Daily gaps in graphs - Around 12-1am

zombah · 18 March 2020 16:06

My first idea also that its some cleanup of ports, fdb or something, but strange that it only effect on dispatcher service polling and invisible for old crontab polling.

zexinfinite · 22 March 2020 09:31

I also faced this issue and there have daily gap from 08:00 am to 08:40 am.
I’ve checked disk i/o and CPU utilization, and there have some strange status.

Utilization of RRDCached service getting lower in this period, and the process counter reduce from 50 times per minute to 10 times per minute.
Utilization of MYSQL also getting lower in this period, and the process counter reduce from 90 times per minute to 10-20 times per minute.
Disk write speed reduce from 30MB/s to 5MB/s in this period.
CPU idle percentage increase from 30% to 98% in this period.

I only monitor around 200 devices on it, and I use VM instead of appliance server.

Is there have any way to find out root cause on this issue?

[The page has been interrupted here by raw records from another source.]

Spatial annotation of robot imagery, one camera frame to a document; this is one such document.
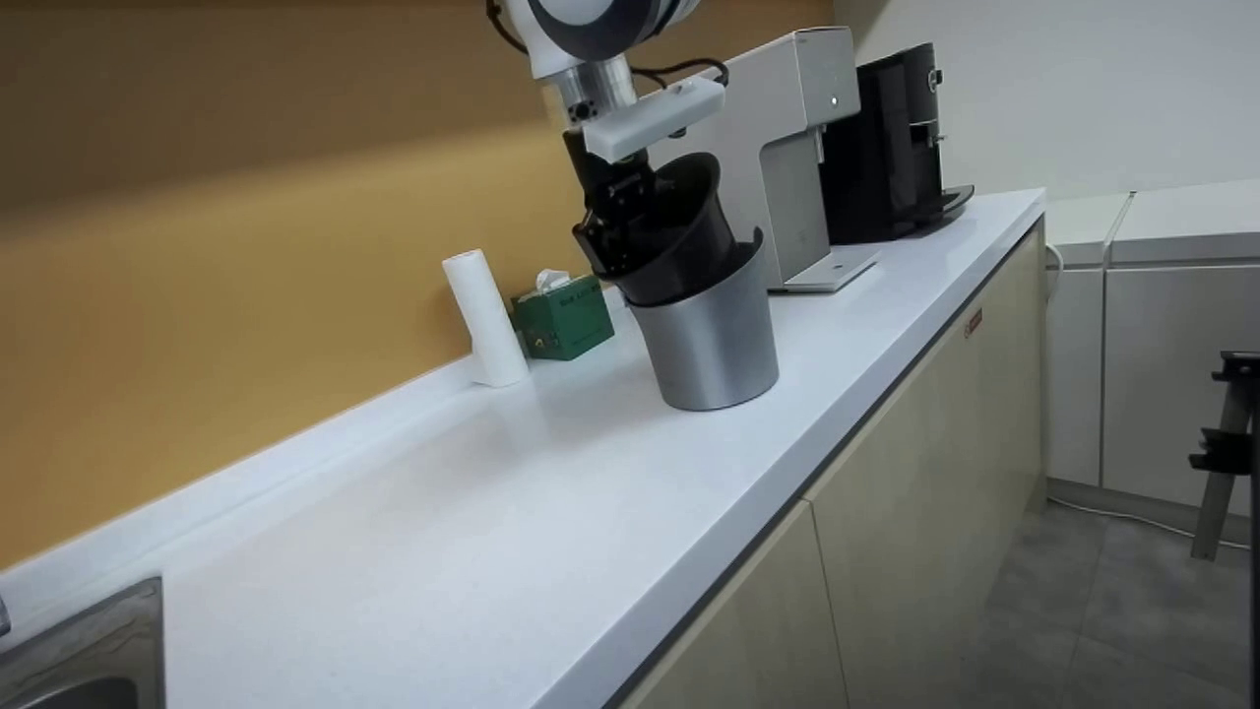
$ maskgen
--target white cabinet
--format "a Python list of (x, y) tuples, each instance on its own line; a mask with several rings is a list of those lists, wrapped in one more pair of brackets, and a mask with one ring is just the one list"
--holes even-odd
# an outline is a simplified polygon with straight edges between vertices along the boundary
[(1221, 426), (1221, 350), (1260, 350), (1260, 263), (1110, 269), (1106, 487), (1200, 503), (1206, 478), (1184, 456)]
[(1045, 474), (1039, 252), (1008, 255), (630, 704), (940, 704)]
[(1046, 271), (1046, 478), (1101, 486), (1101, 269)]
[(940, 704), (1045, 460), (1029, 239), (815, 486), (856, 709)]
[(630, 692), (633, 709), (844, 709), (820, 539), (795, 508)]

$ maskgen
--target yellow wall
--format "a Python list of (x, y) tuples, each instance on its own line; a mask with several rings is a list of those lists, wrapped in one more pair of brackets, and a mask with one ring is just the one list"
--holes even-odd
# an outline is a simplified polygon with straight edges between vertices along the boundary
[[(644, 59), (832, 0), (709, 0)], [(470, 343), (442, 255), (583, 269), (580, 188), (480, 0), (0, 11), (0, 567)]]

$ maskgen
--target green object
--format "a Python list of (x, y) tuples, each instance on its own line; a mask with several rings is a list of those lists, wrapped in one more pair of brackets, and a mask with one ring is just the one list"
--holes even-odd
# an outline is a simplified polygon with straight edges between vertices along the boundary
[(614, 336), (593, 276), (512, 298), (512, 329), (533, 360), (580, 360)]

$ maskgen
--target stainless steel cup
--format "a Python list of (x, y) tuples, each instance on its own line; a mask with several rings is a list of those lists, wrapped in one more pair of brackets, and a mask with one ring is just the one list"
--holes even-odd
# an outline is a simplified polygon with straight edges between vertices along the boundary
[(761, 237), (735, 243), (731, 271), (714, 289), (630, 311), (655, 360), (663, 397), (676, 410), (730, 410), (778, 382)]

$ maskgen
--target sink
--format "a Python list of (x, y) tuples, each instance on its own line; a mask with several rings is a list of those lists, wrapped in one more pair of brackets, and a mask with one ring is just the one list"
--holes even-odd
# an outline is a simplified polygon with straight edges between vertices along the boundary
[(5, 650), (0, 709), (167, 709), (161, 581), (127, 587)]
[(140, 692), (130, 679), (98, 679), (37, 699), (22, 709), (140, 709)]

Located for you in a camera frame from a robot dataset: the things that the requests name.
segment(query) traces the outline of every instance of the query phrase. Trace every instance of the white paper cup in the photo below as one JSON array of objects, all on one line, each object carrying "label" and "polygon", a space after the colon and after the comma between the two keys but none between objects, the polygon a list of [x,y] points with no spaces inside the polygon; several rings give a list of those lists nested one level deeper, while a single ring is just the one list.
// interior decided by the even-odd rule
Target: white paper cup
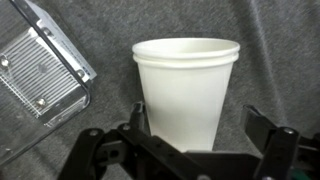
[{"label": "white paper cup", "polygon": [[152,135],[180,151],[211,150],[240,45],[174,38],[133,46]]}]

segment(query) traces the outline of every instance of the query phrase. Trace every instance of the gray felt surface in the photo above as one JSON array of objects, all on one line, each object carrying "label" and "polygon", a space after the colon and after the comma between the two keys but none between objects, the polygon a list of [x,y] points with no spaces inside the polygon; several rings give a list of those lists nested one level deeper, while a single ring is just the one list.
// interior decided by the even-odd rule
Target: gray felt surface
[{"label": "gray felt surface", "polygon": [[[239,127],[243,104],[311,137],[320,130],[319,0],[35,1],[73,39],[98,73],[93,102],[2,169],[0,179],[55,179],[78,134],[127,121],[142,99],[131,46],[167,37],[215,37],[241,44],[214,150],[258,154]],[[127,179],[118,166],[105,179]]]}]

TheGreatDoc · 22 March 2020 12:43

Are you backing up the VM at that hour by casuality?

zexinfinite · 23 March 2020 10:05

No, I’ve checked with VM admin, and there is no regular snapshot or backup activity in this period, and the resource on host is under 50%, so it should not be the issue on virtualization.

I also checked process status for librenms and mysql account, and the RRDCached status is getting lower than other time.
May I know how to check why this happen?

zombah · 26 March 2020 10:17

I made distributed dispatcher service setup with added couple more pollers - daily gap only on master poller.
Now i suspect it maybe connected to peeringdb caching as it seems longest daily task, i will try to disable it and check again.

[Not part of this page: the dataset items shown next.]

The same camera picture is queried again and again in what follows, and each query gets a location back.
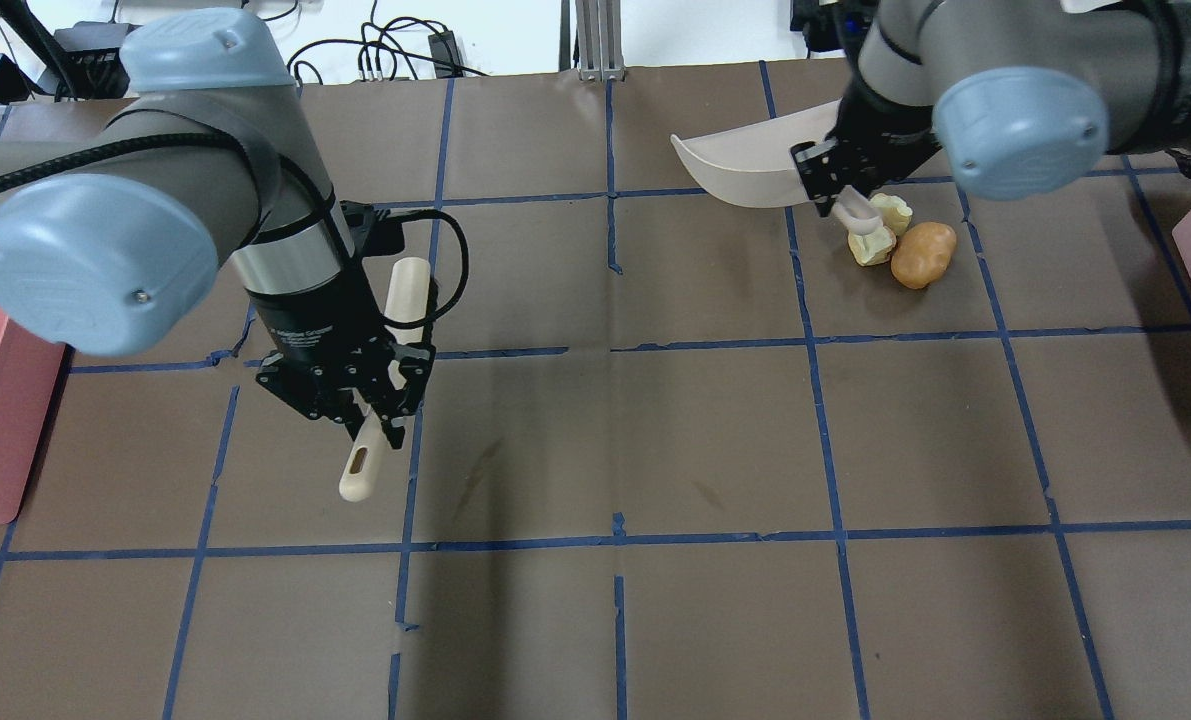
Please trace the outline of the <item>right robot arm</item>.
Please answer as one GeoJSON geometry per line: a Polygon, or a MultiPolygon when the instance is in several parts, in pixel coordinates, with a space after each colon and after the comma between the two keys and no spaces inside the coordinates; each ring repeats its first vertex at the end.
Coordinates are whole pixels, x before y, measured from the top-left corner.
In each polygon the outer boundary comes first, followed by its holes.
{"type": "Polygon", "coordinates": [[[943,152],[971,196],[1060,190],[1108,155],[1191,179],[1191,1],[823,1],[852,81],[824,140],[790,150],[819,214],[943,152]]]}

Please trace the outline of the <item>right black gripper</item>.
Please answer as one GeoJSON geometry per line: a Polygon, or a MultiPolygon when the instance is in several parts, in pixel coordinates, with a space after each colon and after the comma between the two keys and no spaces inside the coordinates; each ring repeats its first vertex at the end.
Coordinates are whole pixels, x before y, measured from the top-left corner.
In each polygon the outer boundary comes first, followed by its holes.
{"type": "Polygon", "coordinates": [[[891,101],[855,76],[824,140],[796,143],[790,156],[807,199],[827,217],[844,188],[868,198],[888,182],[910,177],[939,149],[930,106],[891,101]]]}

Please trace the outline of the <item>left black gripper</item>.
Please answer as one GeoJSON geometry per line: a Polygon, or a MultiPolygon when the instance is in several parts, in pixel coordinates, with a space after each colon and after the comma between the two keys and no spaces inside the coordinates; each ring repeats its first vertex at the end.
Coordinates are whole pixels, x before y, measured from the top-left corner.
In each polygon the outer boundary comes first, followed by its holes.
{"type": "MultiPolygon", "coordinates": [[[[393,256],[406,248],[403,223],[388,209],[342,201],[345,228],[356,256],[347,268],[313,290],[266,295],[257,293],[255,309],[274,350],[262,361],[258,386],[298,414],[328,419],[356,438],[368,413],[368,397],[378,387],[372,372],[384,365],[389,325],[384,320],[363,259],[393,256]]],[[[418,351],[429,369],[417,378],[420,405],[432,372],[432,342],[418,351]]]]}

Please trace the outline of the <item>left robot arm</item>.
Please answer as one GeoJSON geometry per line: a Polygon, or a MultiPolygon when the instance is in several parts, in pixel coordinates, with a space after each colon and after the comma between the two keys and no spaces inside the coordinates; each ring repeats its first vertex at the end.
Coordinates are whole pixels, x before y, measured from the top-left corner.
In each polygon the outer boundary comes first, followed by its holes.
{"type": "Polygon", "coordinates": [[[0,143],[0,309],[91,356],[146,351],[233,264],[298,414],[403,446],[432,369],[429,270],[380,307],[364,259],[403,217],[336,196],[266,23],[193,10],[120,51],[135,102],[91,140],[0,143]]]}

zexinfinite · 5 May 2020 08:31

May I know did you solved this issue?

zombah · 8 May 2020 22:22

Nope, only was able somehow move gaps to other than master poller, so it is possible to limit affected hosts, but can’t catch yet what steps exactly did that.

TheMysteriousX · 10 May 2020 21:09

I’ve proposed a change that should resolve the gaps in polling at around midnight UTC for users of the dispatcher service.

If you’re affected, it’d be useful to know what your longest discovery job is (look in the devices DB table, last_discovered_timetaken), and if the change works for you.

github.com/librenms/librenms

Fix midnight poller data loss

librenms:master ← TheMysteriousX:fix-midnight-poller-loss

opened 08:53PM - 09 May 20 UTC

TheMysteriousX

+105 -19

We have a discovery job that takes around 8 minutes to complete. If it coincides… with the nightly reload, the entire poller stops running for those 8 minutes. This changes things up to eliminate this loss of data, while adding the small chance that a second job may be executed for the same device by executing the new poller process before all processes return. It also fixes an issue where log messages would be lost. By default, stdout's buffer is not flushed when exit is called. ![graph php](https://user-images.githubusercontent.com/590630/81504788-25585980-92e3-11ea-95ea-e50a749e103a.png) #### Please note > Please read this information carefully. You can run `./scripts/pre-commit.php` to check your code before submitting. - [x] Have you followed our [code guidelines?](http://docs.librenms.org/Developing/Code-Guidelines/) - [x] If my Pull Request does some changes/fixes/enhancements in the WebUI, I have inserted a screenshot of it. #### Testers If you would like to test this pull request then please run: `./scripts/github-apply <pr_id>`, i.e `./scripts/github-apply 5926` After you are done testing, you can remove the changes with `./scripts/github-remove`. If there are schema changes, you can ask on discord how to revert.

incin · 14 August 2020 16:29

We are affected. We have 4 devices that take a long time to pull. They are Cisco switches all of the same make and model. 2 of them take 1.5 hours and the other 2 take 3.5 hours (each set of switches are in a different datacenter). LibreNMS version 1.66. Turning off the discovery process in the dispatcher doesn’t solve our problem either. The LibreNMS service still does discovery throughout the day and if one of these switches is discovered at 11pm (or any time before midnight and the time it takes to finish), graphs will stop at midnight until the discovery is completed.

networkpadawan · 1 September 2020 20:25

Same here for us, using the dispatcher and version 1.66. anyone has a workaround?

zombah · 4 September 2020 13:14

You can use Work In Progress PR from @TheMysteriousX, check couple post above, i tested it couple months ago it was working good, gaps vanished. Will also test current version and report.